楚天舒翻了個白眼,一臉無語。
他知道,這女人骨子里是很傳統的,可是卻偏偏要裝出一幅放浪形骸的樣子,讓對她不熟悉的人,都以為她是個很不自重的女人。
鄺媚兒很自然的挽起楚天舒的手臂,一邊往里走,一邊道:“再說了,姑奶奶我可是下過絕地的……那么兇險的地方我都能活著回來,來東都度個假還要帶護衛嗎……”
聽鄺媚兒提起絕地,楚天舒心里又是一柔,開口說道:“可是你現在有孕在身啊,身邊還是帶些助理什么的,方便照顧……”
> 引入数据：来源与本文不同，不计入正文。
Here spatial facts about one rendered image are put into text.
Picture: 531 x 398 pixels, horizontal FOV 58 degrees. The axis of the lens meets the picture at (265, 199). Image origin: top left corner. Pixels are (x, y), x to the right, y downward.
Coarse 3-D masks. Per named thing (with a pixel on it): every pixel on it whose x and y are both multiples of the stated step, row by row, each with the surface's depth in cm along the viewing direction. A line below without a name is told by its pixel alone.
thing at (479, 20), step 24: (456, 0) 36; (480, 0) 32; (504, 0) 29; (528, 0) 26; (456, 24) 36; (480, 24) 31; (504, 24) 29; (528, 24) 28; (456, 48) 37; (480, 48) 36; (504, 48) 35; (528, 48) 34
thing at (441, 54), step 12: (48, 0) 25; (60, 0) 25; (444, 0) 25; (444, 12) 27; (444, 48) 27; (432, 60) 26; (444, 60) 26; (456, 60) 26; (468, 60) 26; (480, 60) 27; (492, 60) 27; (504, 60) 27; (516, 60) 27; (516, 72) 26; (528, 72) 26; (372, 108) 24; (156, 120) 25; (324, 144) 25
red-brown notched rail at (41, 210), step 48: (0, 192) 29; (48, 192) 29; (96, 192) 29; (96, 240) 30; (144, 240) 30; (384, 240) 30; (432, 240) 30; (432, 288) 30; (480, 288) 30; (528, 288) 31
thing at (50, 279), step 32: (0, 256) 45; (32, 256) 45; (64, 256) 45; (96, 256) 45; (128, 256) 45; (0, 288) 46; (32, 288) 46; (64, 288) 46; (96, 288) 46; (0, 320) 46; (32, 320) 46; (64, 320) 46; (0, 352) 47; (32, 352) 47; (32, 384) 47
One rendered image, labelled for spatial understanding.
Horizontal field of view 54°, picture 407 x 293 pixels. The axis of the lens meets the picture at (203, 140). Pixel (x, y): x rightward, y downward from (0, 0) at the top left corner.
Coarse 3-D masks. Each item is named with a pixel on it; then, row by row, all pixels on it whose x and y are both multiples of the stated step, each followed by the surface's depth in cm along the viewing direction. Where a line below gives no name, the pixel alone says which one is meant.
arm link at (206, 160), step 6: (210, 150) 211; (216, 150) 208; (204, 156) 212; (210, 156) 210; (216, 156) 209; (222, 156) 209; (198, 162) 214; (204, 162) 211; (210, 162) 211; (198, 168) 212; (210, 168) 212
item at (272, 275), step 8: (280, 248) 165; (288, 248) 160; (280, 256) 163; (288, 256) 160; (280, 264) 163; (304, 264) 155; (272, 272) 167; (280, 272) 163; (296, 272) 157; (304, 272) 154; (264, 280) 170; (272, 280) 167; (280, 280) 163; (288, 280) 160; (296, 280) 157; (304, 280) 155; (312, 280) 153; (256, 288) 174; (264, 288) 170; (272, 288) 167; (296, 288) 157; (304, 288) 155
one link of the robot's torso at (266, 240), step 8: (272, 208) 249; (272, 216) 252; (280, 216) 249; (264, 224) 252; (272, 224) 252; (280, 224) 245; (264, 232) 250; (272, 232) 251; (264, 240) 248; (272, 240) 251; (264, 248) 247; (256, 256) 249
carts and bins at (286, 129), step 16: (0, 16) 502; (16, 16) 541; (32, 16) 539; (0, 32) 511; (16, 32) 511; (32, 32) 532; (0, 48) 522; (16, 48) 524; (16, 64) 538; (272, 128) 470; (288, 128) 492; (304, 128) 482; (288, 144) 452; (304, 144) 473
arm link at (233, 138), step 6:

鄺媚兒打斷道:“你剛不是還說讓我有事隨時給你打電話嗎?我要助理干什么?”
楚天舒啞然失笑,也沒再反駁,覺得跟女人,確實是沒什么道理可講。
把鄺媚兒送到她的房間外面,鄺媚兒刷卡開門,眸光盈盈的看著楚天舒問道:“進去坐坐嗎?”
“不了,咱們隨后再聯系。”
說完,楚天舒就急忙轉身,朝鄺媚兒擺了擺手,大步離開。
以前,鄺媚兒還壓抑著對他的感情,現在卻是什么都不顧忌了,頗有些肆無忌憚。
雖說她現在有孕在身,什么都不能做,但楚天舒總是覺得,跟著她進了房間,單獨相處,這女人肯定免不了要有些比較親昵的舉動。